February 13, 2005

Syngenta to let Mega-Genome Patent Lapse: "Daisy-cutter" Patent Bomb Busted

Following 72 hours of negotiations by e-mail, telephone and in-person, the Swiss Gene Giant Syngenta confirmed to ETC Group (11.02.2005), that it would allow its multi-genome patent application covering the flowering sequences in at least 40 plant species to lapse at the European Patent Office (EPO), the U.S. Patent and Trademark Office (USPTO) and around the world. Syngenta's announcement follows a month-long campaign launched by ETC Group and supported by farmers' organizations, trade unions and other civil society organizations.

The patent was called the "daisy-cutter" after the world's largest conventional bomb, which has parachuted from US Air Force cargo planes to clear troop-landing sites in Vietnam and during the Gulf and Iraq Wars. The daisy-cutter bomb explodes about three feet above the ground and delivers "shock and awe" by destroying everything living within a radius of 1000 feet. The Swiss company's patent application (WO03000904A2/3) claims, among other things, discovery of the DNA sequence coding for the flowering of the rice crop. Beyond rice, however, the company also claims the sequence as it appears in many other major food crops from wheat to bananas. "Syngenta's application even claimed monopoly over the flowering process in yet-to-be-discovered species that use the same sequence," says Pat Mooney ETC Group's Executive Director. Mooney met with Syngenta in Bern, Switzerland last Thursday and received a telephone call from the company Friday morning confirming it would let the patent application lapse.

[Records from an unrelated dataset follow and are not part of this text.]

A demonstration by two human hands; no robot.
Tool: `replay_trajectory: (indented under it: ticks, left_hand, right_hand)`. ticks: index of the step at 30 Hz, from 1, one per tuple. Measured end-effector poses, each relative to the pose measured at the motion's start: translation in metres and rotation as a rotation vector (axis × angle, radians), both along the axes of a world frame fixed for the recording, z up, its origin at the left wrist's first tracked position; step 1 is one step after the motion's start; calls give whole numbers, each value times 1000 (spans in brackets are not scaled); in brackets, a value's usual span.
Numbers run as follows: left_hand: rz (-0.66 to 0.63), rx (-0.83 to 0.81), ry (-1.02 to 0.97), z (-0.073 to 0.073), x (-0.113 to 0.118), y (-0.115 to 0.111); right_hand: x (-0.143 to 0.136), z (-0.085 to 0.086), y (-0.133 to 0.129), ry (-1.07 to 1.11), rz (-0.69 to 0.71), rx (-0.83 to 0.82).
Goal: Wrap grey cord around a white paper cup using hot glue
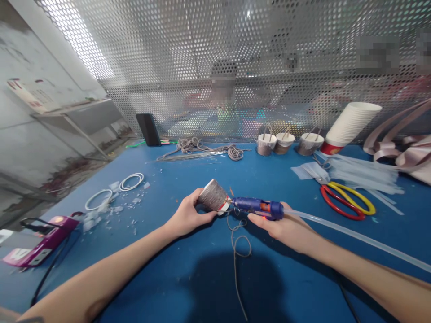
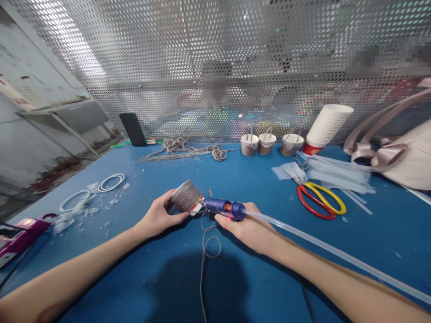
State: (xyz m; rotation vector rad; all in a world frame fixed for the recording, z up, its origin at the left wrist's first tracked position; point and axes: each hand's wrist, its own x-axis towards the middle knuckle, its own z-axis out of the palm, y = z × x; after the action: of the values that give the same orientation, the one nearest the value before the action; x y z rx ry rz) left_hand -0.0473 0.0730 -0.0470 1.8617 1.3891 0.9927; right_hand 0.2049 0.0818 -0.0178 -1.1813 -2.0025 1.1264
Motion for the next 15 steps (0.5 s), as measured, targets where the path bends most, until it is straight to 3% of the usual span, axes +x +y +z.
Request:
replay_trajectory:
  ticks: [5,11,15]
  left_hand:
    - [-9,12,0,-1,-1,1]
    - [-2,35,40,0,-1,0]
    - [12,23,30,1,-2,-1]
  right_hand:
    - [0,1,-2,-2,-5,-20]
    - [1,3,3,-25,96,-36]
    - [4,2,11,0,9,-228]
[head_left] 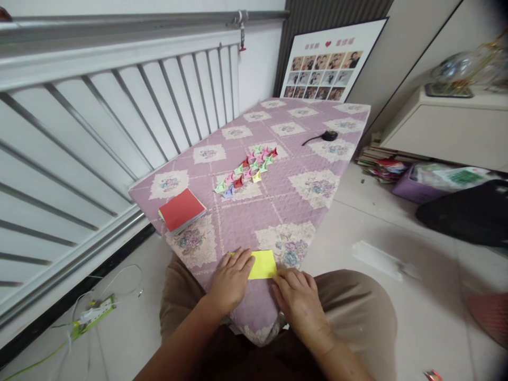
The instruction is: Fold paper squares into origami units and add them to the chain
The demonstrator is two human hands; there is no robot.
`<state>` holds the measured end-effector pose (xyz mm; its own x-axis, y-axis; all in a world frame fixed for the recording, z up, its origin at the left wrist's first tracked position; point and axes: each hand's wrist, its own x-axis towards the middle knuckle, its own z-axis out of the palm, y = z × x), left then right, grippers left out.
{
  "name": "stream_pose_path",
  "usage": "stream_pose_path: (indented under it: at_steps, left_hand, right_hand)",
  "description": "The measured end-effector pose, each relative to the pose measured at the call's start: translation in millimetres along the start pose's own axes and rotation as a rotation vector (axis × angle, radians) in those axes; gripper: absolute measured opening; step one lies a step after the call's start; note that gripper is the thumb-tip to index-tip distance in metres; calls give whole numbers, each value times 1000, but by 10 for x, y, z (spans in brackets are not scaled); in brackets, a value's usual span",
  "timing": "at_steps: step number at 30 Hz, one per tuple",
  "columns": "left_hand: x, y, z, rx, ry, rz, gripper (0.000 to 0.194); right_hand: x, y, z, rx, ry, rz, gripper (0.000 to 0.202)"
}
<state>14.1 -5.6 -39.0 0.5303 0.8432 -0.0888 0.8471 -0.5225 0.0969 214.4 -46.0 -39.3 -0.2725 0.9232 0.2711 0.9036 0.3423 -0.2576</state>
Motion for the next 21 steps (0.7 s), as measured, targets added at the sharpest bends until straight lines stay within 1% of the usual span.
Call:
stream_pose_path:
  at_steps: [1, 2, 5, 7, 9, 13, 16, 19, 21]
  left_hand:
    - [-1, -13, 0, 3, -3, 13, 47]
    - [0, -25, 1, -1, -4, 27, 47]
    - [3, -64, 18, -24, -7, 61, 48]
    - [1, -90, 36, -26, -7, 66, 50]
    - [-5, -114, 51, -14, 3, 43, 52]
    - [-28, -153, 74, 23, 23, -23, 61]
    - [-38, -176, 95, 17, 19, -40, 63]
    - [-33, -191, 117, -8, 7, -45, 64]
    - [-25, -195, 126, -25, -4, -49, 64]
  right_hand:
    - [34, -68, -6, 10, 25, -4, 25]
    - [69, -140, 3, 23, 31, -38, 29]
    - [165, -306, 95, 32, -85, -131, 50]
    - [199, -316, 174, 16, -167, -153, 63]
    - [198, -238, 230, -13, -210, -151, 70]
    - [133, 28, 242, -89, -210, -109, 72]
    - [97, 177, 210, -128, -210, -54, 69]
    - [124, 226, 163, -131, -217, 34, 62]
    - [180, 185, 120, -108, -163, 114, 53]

Mooney and Andrew Bennett of the Syngenta Foundation debated the patent at a Swissaid Conference on Gene Technologies in the Swiss capital before an audience of 240 government- and civil society- representatives including the Minister of Agriculture of Zambia and a number of other Swiss corporation officials. Hope Shand of ETC Group wrote to Syngenta on January 25 calling upon the company to abandon its patent claims. The company replied in an e-mail dated February 8 suggesting that the company was not pursuing the patent in developing countries. "However, it was ambiguous about whether or not it would maintain its applications in Europe and the United States," Mooney said in the debate. Following the public encounter, Mr. Bennett said he would attempt to clarify the situation as soon as possible. The February 11 phone call from Syngenta made clear that the patent application will be allowed to lapse around the world. Subsequently, the International Union of Food, Agricultural, Hotel, Restaurant, Catering, Tobacco and Allied Workers' Associations (IUF) in Geneva also received a letter from the Corporation confirming that the patent application will be allowed to lapse.